I don’t mean to compete with William Faulkner, the great Southern novelist, who wrote a famous story about a bear hunt in Mississippi, but I think my story about a bear hunt in Mendo is pretty amazing. See if you don’t agree. First, some back story. Tom Allman was the sheriff and things were even wilder then than they are today. I was growing in the National Forest and didn’t like the idea that I had no locked gate and couldn’t do a whole lot to deter thieves.
Then I met up with Warner and started to grow on his land, Cerrutti Mountain Ranch, which had been in his wife’s family for years. I made bank on that property. Once, there were miles of paved road, paid for by the logging companies, all the way to Warner’s, but the road fell into disrepair. By the time I arrived it was mostly dirt. In the 1930s, there was a hunting lodge on the property and a bar down at Lake Pillsbury. Big wigs from the city would come up to hunt, drink and party.
Warner drove a tank in the army, chauffeured generals around and could fix any kind of vehicle, including cable cars in San Francisco when they broke down. He had 50 caliber rifles and huge military vehicles. He and I would do target practice together. We shot at a stuffed animal: Winnie the Pooh from 200-yards. One day at Warner’s, I had the first of several encounters with Roy Atraveno, known as Lil’ Roy because of his size. I thought he was a thief come to steal my crop. He had a high-powered rifle and a side arm. “What the fuck!” I said to myself. “He must be a ballsy mothrfucker.” He pulled a gun on me and said, “If I was gonna rob you, I’d tie you up, do what I wanted to do and then release you when I was finished.” He took a deep breath and added, “I’ve been huntin’ up here at Warner’s goin’ on thirty years. I don't give a fuck about you or your pot plants or any other growers.” On the second encounter with Lil’ Roy, he told me, “You’re better off with me here. So back the fuck off.” The third time, he asked nicely if he could borrow my all-terrain Yamaha Rhino 650, which had four-wheel drive and a mini-dump bed.
A big brown bear, maybe 500 pounds, had poked its nose into Roy’s trailer, sniffed around, came up to the foot of his bed and woke him. That was too close for comfort. Up there the saying was, “a bad bear is a dead bear.” Roy was a weapons’ expert and a hunting guide.

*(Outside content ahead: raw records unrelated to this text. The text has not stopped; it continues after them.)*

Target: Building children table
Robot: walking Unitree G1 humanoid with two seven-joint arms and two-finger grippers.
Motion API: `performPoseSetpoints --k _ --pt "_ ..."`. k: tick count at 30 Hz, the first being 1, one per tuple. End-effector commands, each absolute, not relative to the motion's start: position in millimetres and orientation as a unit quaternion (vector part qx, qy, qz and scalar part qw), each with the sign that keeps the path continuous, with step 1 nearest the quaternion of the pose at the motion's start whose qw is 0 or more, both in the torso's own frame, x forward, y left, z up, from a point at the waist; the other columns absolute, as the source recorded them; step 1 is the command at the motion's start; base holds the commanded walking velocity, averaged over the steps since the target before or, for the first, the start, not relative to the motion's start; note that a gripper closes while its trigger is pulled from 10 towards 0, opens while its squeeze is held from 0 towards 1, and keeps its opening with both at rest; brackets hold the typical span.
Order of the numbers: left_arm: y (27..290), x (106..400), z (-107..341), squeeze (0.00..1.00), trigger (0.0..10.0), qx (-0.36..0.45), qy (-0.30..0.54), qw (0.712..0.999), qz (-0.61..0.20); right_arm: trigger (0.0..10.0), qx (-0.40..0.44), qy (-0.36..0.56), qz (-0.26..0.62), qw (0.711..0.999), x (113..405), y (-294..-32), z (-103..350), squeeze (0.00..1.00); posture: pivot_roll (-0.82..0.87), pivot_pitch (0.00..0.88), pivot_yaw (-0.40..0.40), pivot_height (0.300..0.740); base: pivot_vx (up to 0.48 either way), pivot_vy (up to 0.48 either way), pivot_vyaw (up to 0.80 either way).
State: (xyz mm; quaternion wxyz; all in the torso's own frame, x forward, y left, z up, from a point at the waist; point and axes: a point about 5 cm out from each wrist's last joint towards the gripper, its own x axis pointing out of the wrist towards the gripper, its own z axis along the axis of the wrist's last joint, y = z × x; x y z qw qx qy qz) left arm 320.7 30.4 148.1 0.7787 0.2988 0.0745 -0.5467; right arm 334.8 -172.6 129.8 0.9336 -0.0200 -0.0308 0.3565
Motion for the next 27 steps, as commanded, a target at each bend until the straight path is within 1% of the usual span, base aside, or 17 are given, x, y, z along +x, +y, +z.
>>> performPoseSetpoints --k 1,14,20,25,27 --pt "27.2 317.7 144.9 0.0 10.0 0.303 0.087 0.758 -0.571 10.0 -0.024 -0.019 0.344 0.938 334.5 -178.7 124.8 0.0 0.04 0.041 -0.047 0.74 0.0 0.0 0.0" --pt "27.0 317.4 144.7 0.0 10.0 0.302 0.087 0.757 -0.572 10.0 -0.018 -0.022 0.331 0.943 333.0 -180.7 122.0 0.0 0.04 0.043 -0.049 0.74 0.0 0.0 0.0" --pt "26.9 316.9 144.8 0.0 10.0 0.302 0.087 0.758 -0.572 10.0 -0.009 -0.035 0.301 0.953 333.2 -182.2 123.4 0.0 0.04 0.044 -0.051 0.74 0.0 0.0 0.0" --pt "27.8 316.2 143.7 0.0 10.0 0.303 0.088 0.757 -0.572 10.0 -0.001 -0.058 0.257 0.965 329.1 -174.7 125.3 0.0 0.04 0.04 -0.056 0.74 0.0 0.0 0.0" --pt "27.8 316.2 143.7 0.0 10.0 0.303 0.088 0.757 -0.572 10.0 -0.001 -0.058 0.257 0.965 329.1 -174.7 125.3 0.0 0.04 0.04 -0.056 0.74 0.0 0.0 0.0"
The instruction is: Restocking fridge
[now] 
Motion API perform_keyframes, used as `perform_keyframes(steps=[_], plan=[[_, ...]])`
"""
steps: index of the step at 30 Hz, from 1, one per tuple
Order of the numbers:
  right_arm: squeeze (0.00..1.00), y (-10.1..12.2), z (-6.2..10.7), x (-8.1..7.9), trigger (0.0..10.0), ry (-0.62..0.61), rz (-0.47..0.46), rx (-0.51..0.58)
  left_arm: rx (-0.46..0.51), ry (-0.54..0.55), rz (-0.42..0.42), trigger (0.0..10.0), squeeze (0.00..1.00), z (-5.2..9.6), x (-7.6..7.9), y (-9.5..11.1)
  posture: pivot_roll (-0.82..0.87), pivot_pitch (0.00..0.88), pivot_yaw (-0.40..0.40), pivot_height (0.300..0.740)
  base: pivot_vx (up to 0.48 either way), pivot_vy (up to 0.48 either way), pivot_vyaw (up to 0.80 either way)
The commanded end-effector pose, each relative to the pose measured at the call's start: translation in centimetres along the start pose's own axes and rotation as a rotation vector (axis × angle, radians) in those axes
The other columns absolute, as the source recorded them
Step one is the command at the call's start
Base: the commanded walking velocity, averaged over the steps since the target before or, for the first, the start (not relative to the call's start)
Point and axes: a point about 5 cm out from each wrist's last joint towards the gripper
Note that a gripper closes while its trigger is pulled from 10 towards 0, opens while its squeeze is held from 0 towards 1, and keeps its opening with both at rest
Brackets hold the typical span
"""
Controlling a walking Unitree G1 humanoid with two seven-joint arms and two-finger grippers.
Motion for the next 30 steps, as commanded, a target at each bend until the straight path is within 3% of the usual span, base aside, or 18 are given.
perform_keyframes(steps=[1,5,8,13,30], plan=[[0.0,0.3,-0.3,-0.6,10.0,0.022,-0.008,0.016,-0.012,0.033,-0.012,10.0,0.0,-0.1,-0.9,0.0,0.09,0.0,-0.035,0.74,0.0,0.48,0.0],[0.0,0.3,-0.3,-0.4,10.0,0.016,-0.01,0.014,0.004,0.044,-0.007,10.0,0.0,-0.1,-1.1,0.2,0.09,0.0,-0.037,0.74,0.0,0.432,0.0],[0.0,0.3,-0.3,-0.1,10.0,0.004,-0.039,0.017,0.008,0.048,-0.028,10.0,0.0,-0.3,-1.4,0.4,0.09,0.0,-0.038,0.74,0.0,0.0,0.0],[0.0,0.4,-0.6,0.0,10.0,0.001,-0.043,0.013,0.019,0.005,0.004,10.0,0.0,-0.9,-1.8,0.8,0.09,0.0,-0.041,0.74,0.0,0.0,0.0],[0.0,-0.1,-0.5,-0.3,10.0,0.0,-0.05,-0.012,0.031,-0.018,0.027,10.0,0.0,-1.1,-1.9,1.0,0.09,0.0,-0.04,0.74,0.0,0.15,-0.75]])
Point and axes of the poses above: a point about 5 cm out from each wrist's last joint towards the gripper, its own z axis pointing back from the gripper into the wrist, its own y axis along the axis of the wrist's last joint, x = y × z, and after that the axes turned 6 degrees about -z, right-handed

He taught cops how to deal with rogue growers who were running wild in the woods.
I lent him my Yamaha. He went off to hunt the bear with a Winchester 300 mag. He found the den twenty feet off the ground in a humongous mountain oak. He sat there for hours and waited for the bar to come out. When I saw him the next day, he told me, “It got to be so dark I couldn't see my own hand in front of me. I told myself to leave and come back another time.” He returned to the den and did what he never should have done— took his wife and son with him. “I want to learn my son, Adam, how to kill a bad bear,” he said.
Outside the bear’s den, he put the rifle on the ground and lifted his son up on a big log. Next thing, he heard his wife say, “Oh, he’s beautiful,” and knew that she’d seen the bear. Lil’ Roy reached for his gun, aimed and shot the bear in his right shoulder. The bear fell to the ground with his back legs churning. Roy shot him again, in the left shoulder, and watched the bear tumble off an old loading dock for loggers. Roy followed the trail of blood through the woods and found him. The bear was alive. Roy shot it five more times. Made sure it was dead, winched it onto the back of the Yamaha and dragged it out. He told me, “I didn’t like that one bit,” and gave me one bear claw, though I didn’t especially want it. I asked Roy, “Were you really gonna kill me when we first met?” He said “Nawh, but I would have shot you in the leg.”
That’s my Mendo bear story, Mr. Faulkner. I haven’t seen Warner for years. Lil’ Roy is raising hell in Redwood Valley and in the mountains. I’m told there are still big bears in the forest.
(Jonah Raskin co-authored Oaky Joe Munson's Marijuana Adventures and Misadventures.)